Japoński koncern współpracuje od tego roku z Red Bull Racing, które ma mistrzowskie aspiracje i chce podjąć skuteczną walkę w następnym roku. Producent znalazł się również pod presją ze strony rodziny Verstappen, która oczekuje zdecydowanej poprawy przed rozpoczęciem rozmów o nowym kontrakcie Maksa ze stajnią z Milton Keynes.
Według
La Gazzetta dello Sport, Honda podjęła decyzję o przekazaniu 140 milionów euro na rozwój układu napędowego na sezon 2020, chcąc zminimalizować stratę do Ferrari i Mercedesa. Ponadto włoska publikacja podaje, że na przestrzeni ostatnich dwóch lat koncern z Tokio powiększył personel programu F1 z 250 osób do 450.

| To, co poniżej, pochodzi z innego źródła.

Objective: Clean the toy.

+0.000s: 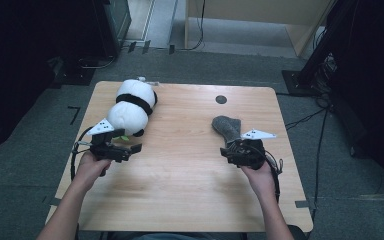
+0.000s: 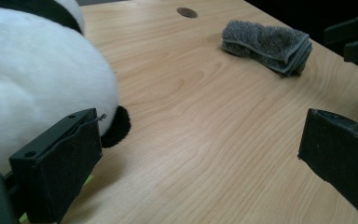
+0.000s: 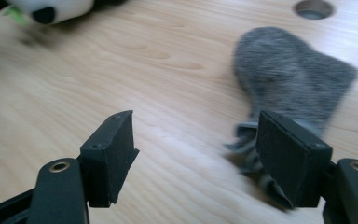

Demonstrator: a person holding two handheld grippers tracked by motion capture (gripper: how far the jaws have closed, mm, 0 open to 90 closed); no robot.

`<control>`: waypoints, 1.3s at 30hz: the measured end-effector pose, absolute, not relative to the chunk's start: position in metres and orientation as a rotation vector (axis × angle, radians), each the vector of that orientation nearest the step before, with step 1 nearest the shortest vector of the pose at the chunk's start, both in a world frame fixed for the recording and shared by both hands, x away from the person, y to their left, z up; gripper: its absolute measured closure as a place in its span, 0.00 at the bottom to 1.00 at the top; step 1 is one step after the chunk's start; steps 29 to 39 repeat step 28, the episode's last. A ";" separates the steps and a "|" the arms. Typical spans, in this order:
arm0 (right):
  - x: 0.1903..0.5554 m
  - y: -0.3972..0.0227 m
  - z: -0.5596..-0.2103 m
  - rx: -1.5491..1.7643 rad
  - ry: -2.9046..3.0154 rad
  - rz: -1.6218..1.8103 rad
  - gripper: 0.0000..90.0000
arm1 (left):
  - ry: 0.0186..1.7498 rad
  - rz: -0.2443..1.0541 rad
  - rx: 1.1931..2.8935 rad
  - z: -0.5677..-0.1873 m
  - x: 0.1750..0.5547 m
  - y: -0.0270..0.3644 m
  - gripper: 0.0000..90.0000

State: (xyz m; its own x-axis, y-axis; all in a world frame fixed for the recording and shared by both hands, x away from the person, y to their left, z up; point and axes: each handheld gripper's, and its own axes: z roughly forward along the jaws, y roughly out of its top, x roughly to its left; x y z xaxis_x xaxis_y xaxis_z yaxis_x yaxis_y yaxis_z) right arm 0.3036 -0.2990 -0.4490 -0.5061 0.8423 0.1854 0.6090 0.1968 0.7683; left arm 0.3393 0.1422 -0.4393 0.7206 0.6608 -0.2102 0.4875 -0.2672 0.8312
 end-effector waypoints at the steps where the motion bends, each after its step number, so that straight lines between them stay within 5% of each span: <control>1: 0.303 -0.295 -0.450 1.368 2.212 1.205 0.32 | 0.875 0.210 1.936 -0.440 0.338 0.140 0.00; 12: 0.308 -0.269 -0.470 1.319 2.324 1.227 0.32 | 0.834 0.164 2.016 -0.462 0.330 0.123 0.00; 16: 0.311 -0.259 -0.474 1.272 2.335 1.178 0.32 | 0.861 0.219 2.057 -0.468 0.328 0.117 0.09; 39: 0.319 -0.254 -0.482 1.282 2.366 1.210 0.32 | 0.881 0.204 2.080 -0.476 0.334 0.117 0.09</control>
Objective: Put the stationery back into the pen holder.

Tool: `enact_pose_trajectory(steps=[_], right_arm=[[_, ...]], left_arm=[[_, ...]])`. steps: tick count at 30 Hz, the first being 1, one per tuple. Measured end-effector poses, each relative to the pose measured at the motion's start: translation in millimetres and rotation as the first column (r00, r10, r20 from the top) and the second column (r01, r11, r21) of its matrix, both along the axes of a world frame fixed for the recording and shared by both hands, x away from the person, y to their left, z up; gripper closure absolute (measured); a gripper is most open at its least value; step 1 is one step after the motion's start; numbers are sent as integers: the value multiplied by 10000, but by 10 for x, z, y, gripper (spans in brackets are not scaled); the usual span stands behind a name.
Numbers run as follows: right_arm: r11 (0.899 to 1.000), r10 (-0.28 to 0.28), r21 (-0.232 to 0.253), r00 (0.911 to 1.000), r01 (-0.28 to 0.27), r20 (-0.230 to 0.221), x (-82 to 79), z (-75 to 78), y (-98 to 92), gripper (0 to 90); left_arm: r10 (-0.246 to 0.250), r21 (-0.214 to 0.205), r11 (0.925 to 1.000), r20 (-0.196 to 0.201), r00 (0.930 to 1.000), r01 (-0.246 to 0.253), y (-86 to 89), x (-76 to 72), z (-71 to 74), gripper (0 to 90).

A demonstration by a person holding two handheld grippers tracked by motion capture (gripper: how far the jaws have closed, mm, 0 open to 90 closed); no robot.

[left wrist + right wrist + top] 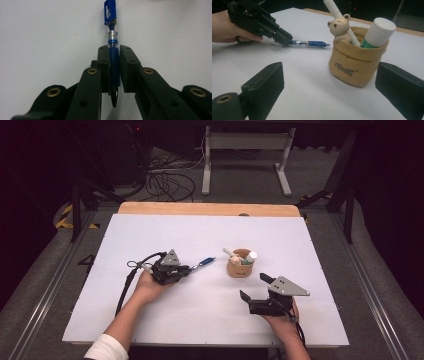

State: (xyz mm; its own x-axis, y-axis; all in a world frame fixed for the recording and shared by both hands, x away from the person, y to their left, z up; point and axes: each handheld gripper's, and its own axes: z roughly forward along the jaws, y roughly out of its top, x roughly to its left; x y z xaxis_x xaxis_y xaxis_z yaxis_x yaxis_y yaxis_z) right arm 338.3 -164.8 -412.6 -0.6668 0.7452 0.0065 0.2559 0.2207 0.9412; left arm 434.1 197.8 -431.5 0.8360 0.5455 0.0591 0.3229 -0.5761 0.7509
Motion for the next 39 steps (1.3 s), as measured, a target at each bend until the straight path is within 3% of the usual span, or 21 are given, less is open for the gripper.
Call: enact_pose_trajectory(steps=[4,10,15,23,28,30,36,39], right_arm=[[9992,362,-192,9992,-358,181,-12,-10,58,100],[9908,947,-1021,9942,-892,504,-35,-33,174,132],[9877,1058,-1214,9929,-985,550,-31,-45,235,173],[9777,1162,-1869,9879,-956,1029,-65,-34,339,313],[9592,1423,-2653,9780,-982,1527,-87,-12,545,371],[9489,1564,-3000,9716,-979,1777,-87,-10,615,391],[9336,1826,-3444,9585,-991,2191,-82,4,768,439],[9163,1992,-3894,9503,-940,2393,-86,-5,841,452]], left_arm=[[-31,-449,9990,-45,10000,29,43,-96,23,796],[-143,-941,9955,-66,9999,136,69,-254,74,796],[-308,-1306,9910,-191,9993,281,61,-386,127,795],[-699,-1674,9837,-214,9973,653,3,-590,194,795],[-883,-2195,9729,-607,9942,730,-19,-644,228,794],[-946,-2199,9724,-661,9933,780,-32,-672,226,794],[-1071,-2134,9730,-790,9911,881,-69,-729,236,794],[-1094,-2092,9737,-830,9905,901,-81,-740,244,794]])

„Największe zespoły wciąż mają przewagę nad nami” – potwierdził Toyoharu Tanabe, szef programu Hondy w Formule 1.
Podczas Grand Prix Japonii zadebiutuje również nowe paliwo dostawcy Red Bulla – Mobil 1, które powstało przy współpracy z Hondą.
„Wspaniałą rzeczą jeśli chodzi o Hondę jest to, że są w pełni skoncentrowani na współpracy z Red Bullem oraz Toro Rosso. To znacząca różnica w porównaniu do tego, do czego byliśmy przyzwyczajeni. Nasz poprzedni dostawca korzystał w fabrycznym zespole z innego paliwa oraz oleju. My jednak jesteśmy w pełni zaangażowani w rozwój Hondy, wliczając w to paliwo i substancje smarujące. To prawdziwe partnerstwo” – powiedział Christian Horner, szef Red Bulla.
Dyrektor techniczny Mobil 1 – David Tsurasaki, potwierdził, że paliwo przygotowane na Suzukę posiada w swoim składzie chemikalia
„nigdy wcześniej nie używane w Formule 1”.